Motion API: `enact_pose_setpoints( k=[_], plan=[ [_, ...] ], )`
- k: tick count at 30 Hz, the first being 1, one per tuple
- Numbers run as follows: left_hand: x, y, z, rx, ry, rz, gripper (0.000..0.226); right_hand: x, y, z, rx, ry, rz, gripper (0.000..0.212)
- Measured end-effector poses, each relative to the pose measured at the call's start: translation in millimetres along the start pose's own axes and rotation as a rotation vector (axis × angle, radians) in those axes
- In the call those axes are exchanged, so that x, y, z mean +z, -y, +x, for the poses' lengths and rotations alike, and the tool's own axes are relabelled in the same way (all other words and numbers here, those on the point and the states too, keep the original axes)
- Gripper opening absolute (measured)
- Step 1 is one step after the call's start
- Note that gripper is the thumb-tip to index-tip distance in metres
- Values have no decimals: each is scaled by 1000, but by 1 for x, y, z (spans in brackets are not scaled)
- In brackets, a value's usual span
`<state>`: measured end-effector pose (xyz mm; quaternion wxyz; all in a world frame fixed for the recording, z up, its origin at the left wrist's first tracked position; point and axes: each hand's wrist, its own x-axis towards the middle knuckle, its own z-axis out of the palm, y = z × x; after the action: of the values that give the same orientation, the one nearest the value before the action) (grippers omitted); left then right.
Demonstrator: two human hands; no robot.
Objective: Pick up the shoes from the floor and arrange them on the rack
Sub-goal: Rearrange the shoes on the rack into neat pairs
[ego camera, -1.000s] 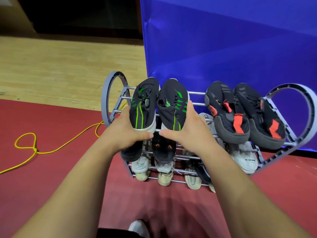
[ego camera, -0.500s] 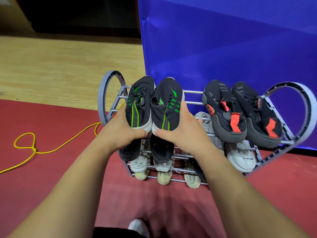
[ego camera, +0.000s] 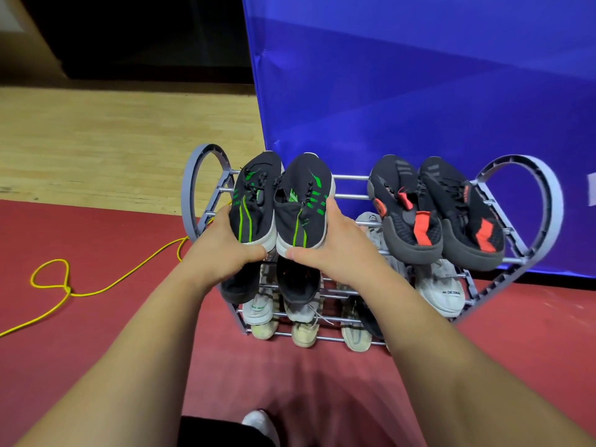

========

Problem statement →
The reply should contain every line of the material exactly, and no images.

Answer to this exercise →
Motion API: `enact_pose_setpoints( k=[_], plan=[ [_, ...] ], )`
- k: tick count at 30 Hz, the first being 1, one per tuple
- Numbers run as follows: left_hand: x, y, z, rx, ry, rz, gripper (0.000..0.226); right_hand: x, y, z, rx, ry, rz, gripper (0.000..0.212)
- Measured end-effector poses, each relative to the pose measured at the call's start: translation in millimetres along the start pose's own axes and rotation as a rotation vector (axis × angle, radians) in those axes
- In the call those axes are exchanged, so that x, y, z mean +z, -y, +x, for the poses' lengths and rotations alike, and the tool's own axes are relabelled in the same way (all other words and numbers here, those on the point and the states too, keep the original axes)
- Gripper opening absolute (measured)
- Step 1 is one step after the call's start
- Note that gripper is the thumb-tip to index-tip distance in metres
- Values have no decimals: each is scaled by 1000, but by 1 for x, y, z (spans in brackets are not scaled)
- In brackets, a value's usual span
`<state>`: measured end-effector pose (xyz mm; quaternion wxyz; all in a world frame fixed for the recording, z up, its origin at the left wrist's first tracked position; point and axes: each hand's wrist, its own x-axis towards the middle knuckle, its own z-axis out of the palm, y = z × x; after the action: of the values that give the same orientation, the one nearest the value before the action) (grippers omitted); left then right.
Demonstrator: two human hands; no robot.
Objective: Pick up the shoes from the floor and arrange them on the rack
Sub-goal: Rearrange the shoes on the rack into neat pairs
[ego camera, -1.000s] 
[ego camera, -0.500s] 
[ego camera, +0.000s] 

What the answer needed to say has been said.